As therapies for HCC improve, the treatment-modified natural history of advanced HCC is becoming more unpredictable. Patients without gross extrahepatic disease can have a protracted course of disease, with sequential episodes of liver-directed therapy including hepatic resection, radiofrequency ablation, transarterial chemoembolization, radionuclide embolization, and other ablative techniques (percutaneous ethanol injection, microwave ablation, cryotherapy, etc.). With the exception of surgical resection, all of these treatments for advanced HCC are often seen as palliative, and downstaging to a period of disease stability that falls within Milan criteria is often the goal, allowing transplantation to be at least considered as an attempt at definitive curative treatment. However, many patients with large tumor burdens can have reasonable survival on treatment, particularly if any associated underlying chronic liver disease remains compensated.
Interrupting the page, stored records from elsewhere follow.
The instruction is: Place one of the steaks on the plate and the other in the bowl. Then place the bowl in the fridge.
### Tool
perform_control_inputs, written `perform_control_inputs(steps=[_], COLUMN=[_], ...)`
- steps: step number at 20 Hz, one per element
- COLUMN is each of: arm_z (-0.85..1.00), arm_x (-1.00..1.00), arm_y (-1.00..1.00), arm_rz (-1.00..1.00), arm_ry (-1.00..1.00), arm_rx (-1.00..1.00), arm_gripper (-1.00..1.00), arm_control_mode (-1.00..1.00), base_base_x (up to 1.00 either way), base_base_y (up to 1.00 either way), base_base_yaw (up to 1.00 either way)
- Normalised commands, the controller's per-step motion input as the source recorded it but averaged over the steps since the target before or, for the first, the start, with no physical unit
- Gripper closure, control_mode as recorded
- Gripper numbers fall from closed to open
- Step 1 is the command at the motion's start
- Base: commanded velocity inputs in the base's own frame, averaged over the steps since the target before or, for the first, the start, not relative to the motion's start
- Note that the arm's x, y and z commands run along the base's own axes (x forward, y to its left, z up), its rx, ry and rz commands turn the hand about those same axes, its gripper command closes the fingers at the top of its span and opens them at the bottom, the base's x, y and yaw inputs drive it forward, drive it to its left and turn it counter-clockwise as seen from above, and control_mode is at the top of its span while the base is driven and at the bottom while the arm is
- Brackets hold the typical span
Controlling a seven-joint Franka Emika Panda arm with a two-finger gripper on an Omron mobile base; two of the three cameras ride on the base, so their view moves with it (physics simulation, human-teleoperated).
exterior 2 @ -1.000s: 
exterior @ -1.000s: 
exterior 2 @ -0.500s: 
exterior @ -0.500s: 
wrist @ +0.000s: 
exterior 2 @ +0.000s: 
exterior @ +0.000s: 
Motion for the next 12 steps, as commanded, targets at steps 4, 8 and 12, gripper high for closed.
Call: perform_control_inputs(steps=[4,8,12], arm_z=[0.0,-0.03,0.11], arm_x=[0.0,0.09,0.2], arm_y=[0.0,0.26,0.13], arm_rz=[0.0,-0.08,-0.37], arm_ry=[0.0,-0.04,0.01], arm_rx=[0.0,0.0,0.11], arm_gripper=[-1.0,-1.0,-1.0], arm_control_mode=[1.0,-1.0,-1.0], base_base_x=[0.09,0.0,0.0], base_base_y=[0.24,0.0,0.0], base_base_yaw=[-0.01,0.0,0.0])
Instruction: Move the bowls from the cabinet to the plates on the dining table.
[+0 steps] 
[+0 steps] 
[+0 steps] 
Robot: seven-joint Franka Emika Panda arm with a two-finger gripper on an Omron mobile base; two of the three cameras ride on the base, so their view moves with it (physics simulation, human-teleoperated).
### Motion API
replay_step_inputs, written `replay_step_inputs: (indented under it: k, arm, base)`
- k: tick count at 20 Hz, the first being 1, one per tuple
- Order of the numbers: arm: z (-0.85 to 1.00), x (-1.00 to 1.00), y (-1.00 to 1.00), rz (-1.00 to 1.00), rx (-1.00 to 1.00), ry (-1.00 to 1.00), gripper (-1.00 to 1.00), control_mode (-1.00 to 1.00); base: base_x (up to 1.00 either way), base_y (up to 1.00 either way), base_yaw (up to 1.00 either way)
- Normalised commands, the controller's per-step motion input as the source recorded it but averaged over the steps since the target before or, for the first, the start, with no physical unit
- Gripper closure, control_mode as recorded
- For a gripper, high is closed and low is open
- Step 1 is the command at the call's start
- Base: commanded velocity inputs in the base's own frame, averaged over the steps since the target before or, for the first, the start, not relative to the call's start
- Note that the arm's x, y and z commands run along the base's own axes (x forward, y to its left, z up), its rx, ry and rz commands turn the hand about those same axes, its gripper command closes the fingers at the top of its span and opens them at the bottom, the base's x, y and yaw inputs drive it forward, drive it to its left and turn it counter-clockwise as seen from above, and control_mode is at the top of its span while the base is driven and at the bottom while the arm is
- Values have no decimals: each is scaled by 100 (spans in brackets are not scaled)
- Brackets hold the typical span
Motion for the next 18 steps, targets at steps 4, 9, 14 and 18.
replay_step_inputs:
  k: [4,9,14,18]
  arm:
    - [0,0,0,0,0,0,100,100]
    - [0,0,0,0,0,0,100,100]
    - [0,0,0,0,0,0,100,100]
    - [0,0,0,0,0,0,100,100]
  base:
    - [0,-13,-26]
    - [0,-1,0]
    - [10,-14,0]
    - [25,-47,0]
So, is transplant always the optimal therapy? Clearly in settings where deceased donors supply the majority of organs for transplant, directing organs to patients with advanced HCC would deprive patients with benign causes of liver disease, who on average have better predicted long-term outcomes, of precious opportunities at life-saving therapy. However, what about when the potential recipient is able to produce a living donor candidate? Do the high standards for acceptable outcomes after transplantation get loosened somewhat with LDLT? After all, presumably no other recipient on the list is being deprived of an opportunity for transplant as the living donor is directed to the individual recipient (altruistic donors as an obvious but rare exception). Besides ensuring that donor and recipient are properly counseled about the increased risk of recurrent cancer and diminished long-term outcomes, and with the paramount importance of providing a safe donor and recipient operation, is the transplant community obligated to restrict LDLT to the most appropriate candidates?

Clearly the strategy described by the Kyushu group—providing LDLT to transplant patients with advanced HCC regardless of tumor burden, and using aggressive surveillance and multimodality therapy to address recurrent disease—represents a paradigm shift from other strategies that have been vetted and debated among the transplant and oncology communities. John Wong and others popularized the strategy of resection for HCC, saving transplantation as salvage therapy for patients with recurrent disease or decompensated liver function.3 Advocates of downstaging protocols for HCC typically describe a period of disease stability following pretransplant therapy to allow some reassurance against particularly aggressive tumor biology.4 Both of these approaches exploit 1 of the major advantages of neoadjuvant approaches to the surgical treatment of malignancy, specifically, providing a period of treatment and observation to observe the biologic behavior of the tumor. Patients who have significant disease progression on neoadjuvant therapy have poor outcomes and would likely not have been helped by aggressive surgical resection or transplantation. Bypassing such an observation period in the setting of multifocal or locally advanced tumors risks transplanting patients with systemic disease, as the pattern of recurrence in the Kyushu experience suggests.

Moving forward, it is likely that the pendulum will continue to swing gradually in favor of cautiously expanding beyond the Milan criteria for liver transplantation of HCC. Improved understanding of tumor behavior in response to liver-directed therapy, the incorporation of adjuvant systemic therapies, and enhanced biologic markers of tumor behavior will hopefully allow refined selection of appropriate transplant candidates beyond the constraints of tumor size and number. As more patients with HCC are transplanted, a refined understanding of the management of post-transplant recurrence will also be necessary, and the Kyushu group’s aggressive multidisciplinary approach offers important lessons in this area. However, equally important is an evolving understanding of the appropriate indications for liver transplantation as a definitive therapy for HCC. Paramount in our minds should be our obligation to the optimal use of precious donor organs, and that responsibility should be no less stringent for living donors.